The commissaris, not wanting to disturb the two friends, strolled the other way until he found a small pier jutting into the river. He sat on its low flat railing and admired the clouds, fluffy and white, floating lazily above the wide landscape. He grinned. The fisherman, sitting next to an expensive and what looked like a brand-new motorcycle, of a Japanese brand, of course (bless Japanese diligence, the commissaris thought), was probably unemployed too, making use of some imagined disability (a mysterious back complaint, perhaps) so that he could spend his time on what he really cared to do. Who wants to be the slave of a smelly machine in a foul workshop, to manufacture luxuries for others? If conditions can't be changed, their possibilities can be used. Maybe, the commissaris mused, he should accept the pleasant prospect of early retirement and move to some tax-exempt island in a tropical sea, with a climate sympathetic to his rheumatic complaint, and hang out on the beach thinking sly old man's thoughts.

Suck them if you can't join them. Who said that? Halba said that. Halba was always saying things like that, in private, during brief encounters in a corridor or an elevator, never at a meeting where methods of improving the city's welfare were solemnly discussed.

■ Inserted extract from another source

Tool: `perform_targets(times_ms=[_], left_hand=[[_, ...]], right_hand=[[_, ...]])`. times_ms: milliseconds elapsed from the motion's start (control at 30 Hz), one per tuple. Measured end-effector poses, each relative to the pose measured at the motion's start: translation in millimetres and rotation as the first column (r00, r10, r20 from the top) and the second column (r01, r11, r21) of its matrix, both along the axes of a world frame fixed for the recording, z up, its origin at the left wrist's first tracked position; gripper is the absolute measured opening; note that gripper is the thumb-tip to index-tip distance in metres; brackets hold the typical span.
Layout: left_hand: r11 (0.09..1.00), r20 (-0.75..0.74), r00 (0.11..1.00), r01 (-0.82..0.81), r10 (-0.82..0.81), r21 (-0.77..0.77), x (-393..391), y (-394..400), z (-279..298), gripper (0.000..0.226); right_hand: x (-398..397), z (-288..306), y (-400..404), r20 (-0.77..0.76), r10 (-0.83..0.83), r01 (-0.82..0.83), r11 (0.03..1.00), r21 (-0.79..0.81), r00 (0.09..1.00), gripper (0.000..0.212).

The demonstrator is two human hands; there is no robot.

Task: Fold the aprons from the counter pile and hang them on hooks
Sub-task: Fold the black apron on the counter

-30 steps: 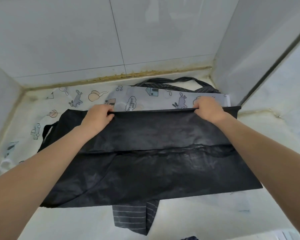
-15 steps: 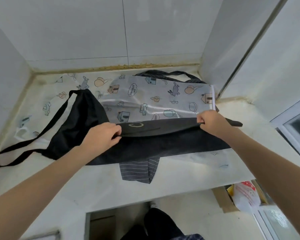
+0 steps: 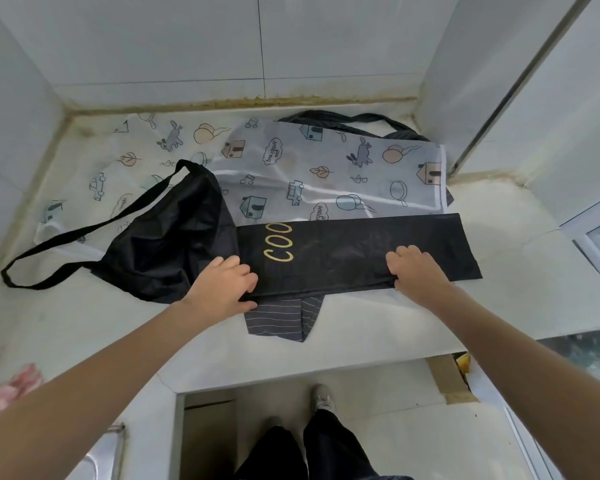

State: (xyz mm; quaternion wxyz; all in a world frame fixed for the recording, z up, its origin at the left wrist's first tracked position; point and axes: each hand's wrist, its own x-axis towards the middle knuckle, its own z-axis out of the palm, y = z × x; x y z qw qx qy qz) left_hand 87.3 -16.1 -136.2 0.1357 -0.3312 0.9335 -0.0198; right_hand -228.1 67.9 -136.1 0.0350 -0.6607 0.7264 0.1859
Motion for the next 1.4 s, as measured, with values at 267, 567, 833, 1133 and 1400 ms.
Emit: perform_targets(times_ms=[267, 567, 833, 1133, 1400], left_hand=[[1.000, 0.034, 0.999, 0.025, -0.025, 0.010, -10.4, -1.1, -0.5, 0.028], [0.990, 0.069, 0.989, 0.131, -0.128, -0.049, -15.4, 2.8, 3.3, 0.027], [0.953, 0.115, 0.962, 0.263, -0.247, -0.151, -29.7, 9.3, -1.1, 0.020], [0.964, 0.246, 0.944, 0.247, -0.218, -0.096, -50.6, 6.3, -6.9, 0.040], [0.993, 0.357, 0.928, 0.117, -0.105, -0.013, -67.3, -2.9, 7.0, 0.039]], right_hand=[[25.4, -0.1, -9.6, 0.077, 0.336, -0.333, 0.942, -0.045, 0.939, 0.036], [41.9, -1.5, -30.8, 0.091, 0.276, -0.290, 0.933, 0.214, 0.957, 0.026], [42.3, -1.7, -32.2, 0.010, 0.201, -0.193, 0.926, 0.324, 0.980, 0.030], [57.5, 24.1, -38.2, 0.409, 0.167, -0.279, 0.932, 0.231, 0.897, 0.037], [83.4, 4.1, -48.2, 0.340, 0.169, -0.288, 0.895, 0.340, 0.925, 0.019]])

The commissaris admired the river's rippling surface until sharp pangs of conscience prodded him into activity again. He ordered his unwilling legs to carry his restless mind back to the car.

He drove on slowly, trying to read numbers on fences that shielded small cottages, each surrounded by its acre of garden. He turned the wheel when he recognized Guldemeester's late-model Mercedes, parked with its front bumper pushed into a row of cedars that might have been clipped into decorative shapes once, but hadn't been bothered with for a good while. The Citroen nosed along the narrow drive leading to the house, past wavy weeds rising from flowerbeds where individual tulips and daffodils still struggled bravely. A stone gnome pushed a toy wooden wheelbarrow along, from which sprouted more weeds. The gnome, grinning inanely, didn't seem to mind.